Nel corso più specificamente rurale abbondano gli insegnamenti di chimica, biochimica, coltivazioni e fisiologia vegetale, estimo, statistica, enologia, matematica, economia, animali, tecnologie delle produzioni agroalimentari, idraulica, difesa ambientale e della salute ….. pochissimo marketing, niente management, niente comunicazione, poco diritto, poco inglese, poco sulla gestione aziendale e nessuna nozione sul turismo. Insomma, se consideriamo i futuri colloqui di assunzione del neo laureato, c’è di che preoccuparsi per lui.

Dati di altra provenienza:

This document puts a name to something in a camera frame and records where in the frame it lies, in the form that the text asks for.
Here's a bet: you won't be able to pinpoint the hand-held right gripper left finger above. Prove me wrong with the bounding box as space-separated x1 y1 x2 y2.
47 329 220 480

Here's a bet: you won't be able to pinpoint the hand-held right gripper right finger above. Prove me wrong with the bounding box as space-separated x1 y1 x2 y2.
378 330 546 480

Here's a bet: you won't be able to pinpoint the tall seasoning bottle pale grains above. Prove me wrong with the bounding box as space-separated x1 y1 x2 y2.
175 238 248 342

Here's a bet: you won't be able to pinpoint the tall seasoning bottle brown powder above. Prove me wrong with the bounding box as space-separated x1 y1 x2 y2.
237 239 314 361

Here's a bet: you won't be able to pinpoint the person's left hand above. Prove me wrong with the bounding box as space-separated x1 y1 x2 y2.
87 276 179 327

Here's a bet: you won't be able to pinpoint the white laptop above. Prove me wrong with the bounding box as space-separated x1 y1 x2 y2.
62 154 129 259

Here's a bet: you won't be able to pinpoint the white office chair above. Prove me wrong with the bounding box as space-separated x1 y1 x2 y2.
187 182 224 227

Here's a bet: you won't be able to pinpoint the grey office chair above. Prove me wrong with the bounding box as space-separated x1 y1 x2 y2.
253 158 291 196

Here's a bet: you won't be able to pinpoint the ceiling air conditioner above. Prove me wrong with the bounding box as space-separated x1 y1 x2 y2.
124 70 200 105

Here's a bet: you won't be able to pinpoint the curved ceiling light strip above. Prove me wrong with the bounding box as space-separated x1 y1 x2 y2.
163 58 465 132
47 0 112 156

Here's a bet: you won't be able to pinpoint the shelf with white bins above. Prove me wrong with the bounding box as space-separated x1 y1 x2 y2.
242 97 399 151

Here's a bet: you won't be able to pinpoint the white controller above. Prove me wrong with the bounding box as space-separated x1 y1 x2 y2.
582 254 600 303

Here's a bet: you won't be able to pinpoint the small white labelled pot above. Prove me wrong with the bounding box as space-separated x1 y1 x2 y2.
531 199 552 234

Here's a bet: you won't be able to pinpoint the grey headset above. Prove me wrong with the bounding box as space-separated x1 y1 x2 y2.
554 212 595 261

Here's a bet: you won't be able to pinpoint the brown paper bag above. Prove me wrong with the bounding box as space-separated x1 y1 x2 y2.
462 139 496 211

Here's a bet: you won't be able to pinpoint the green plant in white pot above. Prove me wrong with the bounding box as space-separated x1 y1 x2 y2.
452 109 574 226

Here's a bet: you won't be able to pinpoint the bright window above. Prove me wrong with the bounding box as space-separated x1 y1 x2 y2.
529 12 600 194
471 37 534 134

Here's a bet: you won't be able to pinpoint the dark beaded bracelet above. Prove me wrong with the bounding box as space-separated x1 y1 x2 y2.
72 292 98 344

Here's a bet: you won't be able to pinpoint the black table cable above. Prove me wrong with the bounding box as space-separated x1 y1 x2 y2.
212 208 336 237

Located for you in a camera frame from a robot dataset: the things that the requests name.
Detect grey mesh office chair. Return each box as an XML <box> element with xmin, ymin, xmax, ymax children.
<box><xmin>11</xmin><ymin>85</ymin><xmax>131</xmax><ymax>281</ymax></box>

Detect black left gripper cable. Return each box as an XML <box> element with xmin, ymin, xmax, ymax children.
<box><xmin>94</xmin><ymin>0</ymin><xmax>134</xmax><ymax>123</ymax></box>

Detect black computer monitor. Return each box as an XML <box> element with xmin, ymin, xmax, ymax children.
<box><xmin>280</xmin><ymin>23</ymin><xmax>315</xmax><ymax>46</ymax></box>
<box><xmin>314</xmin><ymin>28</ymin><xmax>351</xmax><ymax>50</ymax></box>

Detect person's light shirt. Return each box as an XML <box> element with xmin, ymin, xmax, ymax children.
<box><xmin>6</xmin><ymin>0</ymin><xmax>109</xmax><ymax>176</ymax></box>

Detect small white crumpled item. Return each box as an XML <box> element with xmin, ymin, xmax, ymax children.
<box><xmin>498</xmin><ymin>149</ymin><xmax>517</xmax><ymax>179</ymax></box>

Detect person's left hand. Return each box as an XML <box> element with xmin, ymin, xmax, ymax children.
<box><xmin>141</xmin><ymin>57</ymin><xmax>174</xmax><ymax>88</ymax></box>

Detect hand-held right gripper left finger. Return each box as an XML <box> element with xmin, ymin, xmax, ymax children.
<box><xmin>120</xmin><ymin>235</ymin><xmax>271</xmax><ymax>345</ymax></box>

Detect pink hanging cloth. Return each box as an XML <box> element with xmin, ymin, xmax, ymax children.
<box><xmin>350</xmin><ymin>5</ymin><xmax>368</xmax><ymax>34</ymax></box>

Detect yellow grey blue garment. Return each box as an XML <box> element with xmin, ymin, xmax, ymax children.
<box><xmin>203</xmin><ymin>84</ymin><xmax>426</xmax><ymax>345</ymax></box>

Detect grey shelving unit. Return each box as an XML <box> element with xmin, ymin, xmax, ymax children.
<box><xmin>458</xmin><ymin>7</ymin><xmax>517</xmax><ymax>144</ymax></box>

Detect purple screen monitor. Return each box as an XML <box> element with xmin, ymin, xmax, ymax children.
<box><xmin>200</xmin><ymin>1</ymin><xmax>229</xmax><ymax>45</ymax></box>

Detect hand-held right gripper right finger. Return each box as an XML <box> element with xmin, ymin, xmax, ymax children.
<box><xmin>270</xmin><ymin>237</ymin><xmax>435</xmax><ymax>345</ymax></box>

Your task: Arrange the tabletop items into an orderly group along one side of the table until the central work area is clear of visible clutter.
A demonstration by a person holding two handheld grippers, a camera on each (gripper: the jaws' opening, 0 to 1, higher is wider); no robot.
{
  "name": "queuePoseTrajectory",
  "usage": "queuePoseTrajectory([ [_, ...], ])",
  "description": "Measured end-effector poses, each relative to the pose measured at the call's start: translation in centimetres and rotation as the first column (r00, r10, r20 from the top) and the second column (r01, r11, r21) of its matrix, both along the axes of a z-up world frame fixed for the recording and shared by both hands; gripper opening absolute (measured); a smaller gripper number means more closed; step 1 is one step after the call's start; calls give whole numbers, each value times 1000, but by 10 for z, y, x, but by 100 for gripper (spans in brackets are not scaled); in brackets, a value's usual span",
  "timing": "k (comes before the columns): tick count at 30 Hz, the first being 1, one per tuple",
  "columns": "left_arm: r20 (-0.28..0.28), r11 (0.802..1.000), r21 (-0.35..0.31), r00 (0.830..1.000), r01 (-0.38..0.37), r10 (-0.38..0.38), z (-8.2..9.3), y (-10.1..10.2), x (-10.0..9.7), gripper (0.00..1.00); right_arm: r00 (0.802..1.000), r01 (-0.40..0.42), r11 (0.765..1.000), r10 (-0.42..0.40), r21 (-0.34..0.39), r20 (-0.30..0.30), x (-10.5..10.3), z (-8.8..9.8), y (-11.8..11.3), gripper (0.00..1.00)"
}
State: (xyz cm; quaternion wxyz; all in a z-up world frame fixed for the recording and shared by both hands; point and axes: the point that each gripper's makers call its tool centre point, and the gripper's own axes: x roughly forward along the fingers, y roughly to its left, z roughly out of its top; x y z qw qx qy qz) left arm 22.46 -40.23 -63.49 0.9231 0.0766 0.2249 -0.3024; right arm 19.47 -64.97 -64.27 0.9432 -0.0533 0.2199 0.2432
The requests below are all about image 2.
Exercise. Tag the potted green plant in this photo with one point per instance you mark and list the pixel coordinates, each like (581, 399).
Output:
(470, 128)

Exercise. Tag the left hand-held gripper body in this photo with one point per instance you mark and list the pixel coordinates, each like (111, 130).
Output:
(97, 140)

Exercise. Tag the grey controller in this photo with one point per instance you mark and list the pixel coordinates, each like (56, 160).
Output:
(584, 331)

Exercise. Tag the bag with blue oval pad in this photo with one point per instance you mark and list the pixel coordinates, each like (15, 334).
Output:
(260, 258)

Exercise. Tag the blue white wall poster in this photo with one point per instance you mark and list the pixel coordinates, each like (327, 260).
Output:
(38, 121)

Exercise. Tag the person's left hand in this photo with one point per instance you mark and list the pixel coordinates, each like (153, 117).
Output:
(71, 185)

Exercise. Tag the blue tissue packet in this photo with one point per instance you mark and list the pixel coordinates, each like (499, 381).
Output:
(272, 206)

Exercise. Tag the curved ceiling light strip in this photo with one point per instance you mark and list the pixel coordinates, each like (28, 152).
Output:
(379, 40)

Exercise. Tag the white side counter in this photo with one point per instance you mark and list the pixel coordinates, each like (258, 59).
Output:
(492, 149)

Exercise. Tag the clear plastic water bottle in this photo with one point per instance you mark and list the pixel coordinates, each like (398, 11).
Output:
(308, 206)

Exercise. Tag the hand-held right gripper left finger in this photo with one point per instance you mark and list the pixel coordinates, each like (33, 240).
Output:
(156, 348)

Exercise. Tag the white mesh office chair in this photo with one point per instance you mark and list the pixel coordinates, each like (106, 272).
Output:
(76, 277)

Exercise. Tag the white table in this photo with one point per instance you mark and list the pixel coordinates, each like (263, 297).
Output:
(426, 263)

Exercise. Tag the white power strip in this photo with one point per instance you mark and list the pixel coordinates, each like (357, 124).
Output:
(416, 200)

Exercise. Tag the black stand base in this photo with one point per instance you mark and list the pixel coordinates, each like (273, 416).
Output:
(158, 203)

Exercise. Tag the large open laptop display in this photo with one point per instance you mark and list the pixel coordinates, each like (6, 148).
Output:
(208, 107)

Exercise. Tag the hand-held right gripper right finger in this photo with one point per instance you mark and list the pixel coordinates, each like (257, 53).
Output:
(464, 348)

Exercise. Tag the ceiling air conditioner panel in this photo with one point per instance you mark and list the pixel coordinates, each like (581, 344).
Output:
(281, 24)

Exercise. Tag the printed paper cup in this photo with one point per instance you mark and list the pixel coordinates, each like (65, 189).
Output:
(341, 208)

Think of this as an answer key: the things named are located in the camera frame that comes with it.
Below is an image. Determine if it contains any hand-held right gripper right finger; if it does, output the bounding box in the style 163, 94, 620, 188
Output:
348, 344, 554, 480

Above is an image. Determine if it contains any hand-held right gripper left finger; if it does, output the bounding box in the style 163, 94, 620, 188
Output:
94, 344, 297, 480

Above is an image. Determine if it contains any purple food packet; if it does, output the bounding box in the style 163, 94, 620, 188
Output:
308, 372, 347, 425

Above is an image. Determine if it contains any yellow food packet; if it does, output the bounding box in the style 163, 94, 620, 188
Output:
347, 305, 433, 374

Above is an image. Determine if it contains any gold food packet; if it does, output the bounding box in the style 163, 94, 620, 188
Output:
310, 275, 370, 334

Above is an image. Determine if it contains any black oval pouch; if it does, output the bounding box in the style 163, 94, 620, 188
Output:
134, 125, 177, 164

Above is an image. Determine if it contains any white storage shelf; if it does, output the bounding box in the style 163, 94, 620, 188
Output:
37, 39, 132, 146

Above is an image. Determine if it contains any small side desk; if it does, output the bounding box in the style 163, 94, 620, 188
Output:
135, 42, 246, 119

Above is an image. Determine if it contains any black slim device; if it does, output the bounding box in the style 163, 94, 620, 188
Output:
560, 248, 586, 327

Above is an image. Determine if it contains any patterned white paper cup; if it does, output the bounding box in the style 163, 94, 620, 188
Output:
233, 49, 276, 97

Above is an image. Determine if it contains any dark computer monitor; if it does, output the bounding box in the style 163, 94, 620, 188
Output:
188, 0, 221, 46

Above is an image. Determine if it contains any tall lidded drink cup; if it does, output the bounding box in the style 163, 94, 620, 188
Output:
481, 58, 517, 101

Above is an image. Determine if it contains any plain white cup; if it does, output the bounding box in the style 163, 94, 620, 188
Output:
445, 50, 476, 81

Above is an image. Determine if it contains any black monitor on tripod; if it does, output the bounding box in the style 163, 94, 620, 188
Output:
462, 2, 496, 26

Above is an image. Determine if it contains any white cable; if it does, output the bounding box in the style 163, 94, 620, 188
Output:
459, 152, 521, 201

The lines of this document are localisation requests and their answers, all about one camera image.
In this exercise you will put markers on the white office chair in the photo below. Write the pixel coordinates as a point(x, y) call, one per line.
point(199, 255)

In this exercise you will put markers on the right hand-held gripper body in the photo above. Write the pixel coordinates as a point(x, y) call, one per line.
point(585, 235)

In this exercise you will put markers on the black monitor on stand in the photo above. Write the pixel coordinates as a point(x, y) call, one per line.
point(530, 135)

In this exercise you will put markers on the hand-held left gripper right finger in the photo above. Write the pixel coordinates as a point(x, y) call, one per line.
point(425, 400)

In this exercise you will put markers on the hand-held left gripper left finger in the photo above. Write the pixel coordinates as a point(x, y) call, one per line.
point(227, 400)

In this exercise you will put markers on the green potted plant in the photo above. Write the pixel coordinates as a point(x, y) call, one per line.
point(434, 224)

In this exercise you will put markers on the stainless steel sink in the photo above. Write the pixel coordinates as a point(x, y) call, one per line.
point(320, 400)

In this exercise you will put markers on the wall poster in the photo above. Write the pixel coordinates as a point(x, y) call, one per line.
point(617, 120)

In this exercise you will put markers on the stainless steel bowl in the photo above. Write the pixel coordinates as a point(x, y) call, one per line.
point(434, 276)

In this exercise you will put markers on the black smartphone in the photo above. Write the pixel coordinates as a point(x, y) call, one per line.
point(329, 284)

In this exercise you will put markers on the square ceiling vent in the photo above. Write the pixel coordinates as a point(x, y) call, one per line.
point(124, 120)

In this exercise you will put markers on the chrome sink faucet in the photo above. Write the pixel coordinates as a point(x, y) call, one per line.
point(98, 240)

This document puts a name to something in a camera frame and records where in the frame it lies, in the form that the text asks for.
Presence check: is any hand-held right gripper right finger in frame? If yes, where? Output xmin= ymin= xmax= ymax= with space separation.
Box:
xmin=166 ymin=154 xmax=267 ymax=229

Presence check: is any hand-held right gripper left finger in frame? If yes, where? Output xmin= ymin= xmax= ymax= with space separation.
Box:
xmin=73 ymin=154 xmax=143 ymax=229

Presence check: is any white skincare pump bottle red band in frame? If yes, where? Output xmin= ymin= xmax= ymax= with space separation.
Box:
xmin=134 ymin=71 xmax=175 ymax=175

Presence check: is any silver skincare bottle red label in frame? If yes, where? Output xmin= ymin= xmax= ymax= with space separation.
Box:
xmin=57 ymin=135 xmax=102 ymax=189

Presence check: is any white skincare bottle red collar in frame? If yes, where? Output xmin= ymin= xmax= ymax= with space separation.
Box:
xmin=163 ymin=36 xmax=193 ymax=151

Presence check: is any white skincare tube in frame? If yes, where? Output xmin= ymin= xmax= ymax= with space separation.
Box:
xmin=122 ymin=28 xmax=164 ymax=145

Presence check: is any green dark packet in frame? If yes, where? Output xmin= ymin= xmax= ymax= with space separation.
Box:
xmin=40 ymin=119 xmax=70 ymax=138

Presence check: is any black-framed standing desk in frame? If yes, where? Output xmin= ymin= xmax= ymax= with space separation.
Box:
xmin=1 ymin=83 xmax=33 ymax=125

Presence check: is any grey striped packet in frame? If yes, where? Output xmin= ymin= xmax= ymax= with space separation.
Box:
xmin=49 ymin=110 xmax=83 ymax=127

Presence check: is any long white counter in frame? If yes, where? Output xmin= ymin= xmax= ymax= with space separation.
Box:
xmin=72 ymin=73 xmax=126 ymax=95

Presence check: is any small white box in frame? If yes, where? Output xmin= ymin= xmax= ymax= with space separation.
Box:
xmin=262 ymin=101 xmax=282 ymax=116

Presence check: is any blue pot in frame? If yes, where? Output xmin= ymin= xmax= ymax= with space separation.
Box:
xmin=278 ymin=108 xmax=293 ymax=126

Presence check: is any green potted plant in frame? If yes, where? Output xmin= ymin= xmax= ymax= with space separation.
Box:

CHE RURALMANAGER CHIEDONO LE IMPRESE

Oggi l’agricoltura richiede la capacità di produrre senza inquinare, indirizzare le produzioni secondo una logica di eccellenza qualitativa, contenimento dei costi e aderenza ai bisogni del mercato. Si, perché il problema non è produrre ma vendere…. E non nel mercato del paese più vicino, bensì in tutto il mondo e comunicando ai consumatori finali attraverso il digitale.

SYGENTA MULTINAZIONALE DEGLI AGROFARMACI E LA FORMAZIONE DEI RURALMANAGER

Lo ha capito bene Sygenta, uno dei colossi della chimica per l’agricoltura, che ha organizzato a Milano, insieme alla SDA Bocconi School of Management, il primo corso per “Agribusiness management” in cui vengono formati i futuri dirigenti delle imprese agricole e vengono insegnate materie completamente diverse da quelle delle università: come pianificare l’attività e gli investimenti, come monitorare la gestione e il suo andamento economico, come usare le leve del marketing strategico e operativo.
C’è da chiedersi se non sia pericoloso lasciare ad una multinazionale degli agrofarmaci la creazione dei ruralmanager con il profilo richiesto dalle imprese agricole e soprattutto delle grandi imprese agricole. C’è da chiedersi se saranno animati da un gran bisogno di difendere l’ambiente o spargeranno glifosato (Glyphosate) ovunque.

E allora non sarebbe meglio riformare gli insegnamenti delle università tenendo conto, ad esempio, delle attività agrituristiche e di incoming enoturistico?